The only safe bet at this time is that the DOL is likely to open the White Collar Exemption regulations to a new rulemaking proceeding.
There has been a great deal of speculation recently about whether the U.S. Department of Labor will increase the minimum salaries required for employees to qualify for the White Collar Exemptions from the minimum wage and overtime provisions of the Fair Labor Standards Act (“FLSA”). This could have important implications for how restaurants determine which positions should be salaried and how certain roles are defined within their job descriptions
Background on White Collar Exemption and Recent Updates
The “White Collar Exemption” regulations contain the criteria for determining which employees may qualify for the Executive, Administrative, Professional, Computer, and Outside Sales exemptions. With a few exceptions, the criteria include job duties requirements and compensation requirements, both of which must be satisfied in order to properly classify an employee as exempt.
As many readers may recall, the last time the regulations governing the White Collar Exemptions were comprehensively overhauled was in 2004 under the George W. Bush Administration.
Since 2004, the DOL has attempted to change these regulations only twice, and both times the focus was on the compensation requirements. In 2016, in the late stages of the Obama Administration, the DOL completed a multi-year rulemaking proceeding before issuing a Final Rule that would have more than doubled the then-current minimum salary of $455 per week to $913 per week, or from $23,660 per year to $47,476 per year. The Obama Rule also would have raised the so-called “highly compensated employee” exemption threshold from $100,000 per year to $134,004 per year. The minimum compensation levels would have been indexed, meaning that the levels would be automatically increased every three years without further notice-and-comment rulemaking proceedings.

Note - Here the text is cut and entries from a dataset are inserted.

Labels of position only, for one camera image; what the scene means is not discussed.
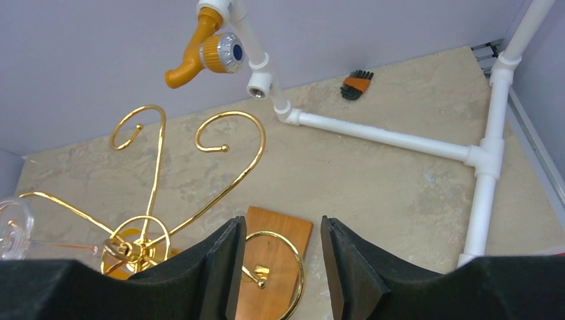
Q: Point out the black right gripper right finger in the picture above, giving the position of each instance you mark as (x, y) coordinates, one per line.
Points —
(367, 282)

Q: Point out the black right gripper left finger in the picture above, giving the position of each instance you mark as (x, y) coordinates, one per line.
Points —
(202, 282)

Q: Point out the clear tall flute glass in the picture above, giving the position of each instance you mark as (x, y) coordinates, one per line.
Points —
(17, 243)

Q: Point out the yellow plastic goblet far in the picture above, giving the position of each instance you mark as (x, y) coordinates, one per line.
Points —
(124, 260)

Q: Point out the small black orange object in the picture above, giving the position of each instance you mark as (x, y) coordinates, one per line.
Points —
(356, 84)

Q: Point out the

Thanks to a legal challenge pursued by a coalition of national business groups and employer organizations, the Obama Rule was shot down just before it was scheduled to become effective on December 1, 2016. The next month, Donald Trump became president, and the leadership of the DOL changed hands. The Trump DOL eventually ended the litigation, and promised to revisit the subject in a later rulemaking proceeding.
The DOL then did exactly what it said it would do, and opened a new rulemaking proceeding that eventually led to publication of a new Final Rule that became effective January 1, 2020. This time the DOL implemented more modest increases to the minimum compensation levels, increasing the minimum weekly salary of $455 per week to $684 per week, and the threshold compensation for highly compensated employees from $100,000 per year to $107,432 per year. The Trump Rule did not include an indexing provision.
Proposed Updates to Exemption Rules On The Way
Fast forward to the present, and we now have a Secretary of Labor who has declared that the current compensation and salary minimums are too low and need to be increased. President Biden has expressed the same views.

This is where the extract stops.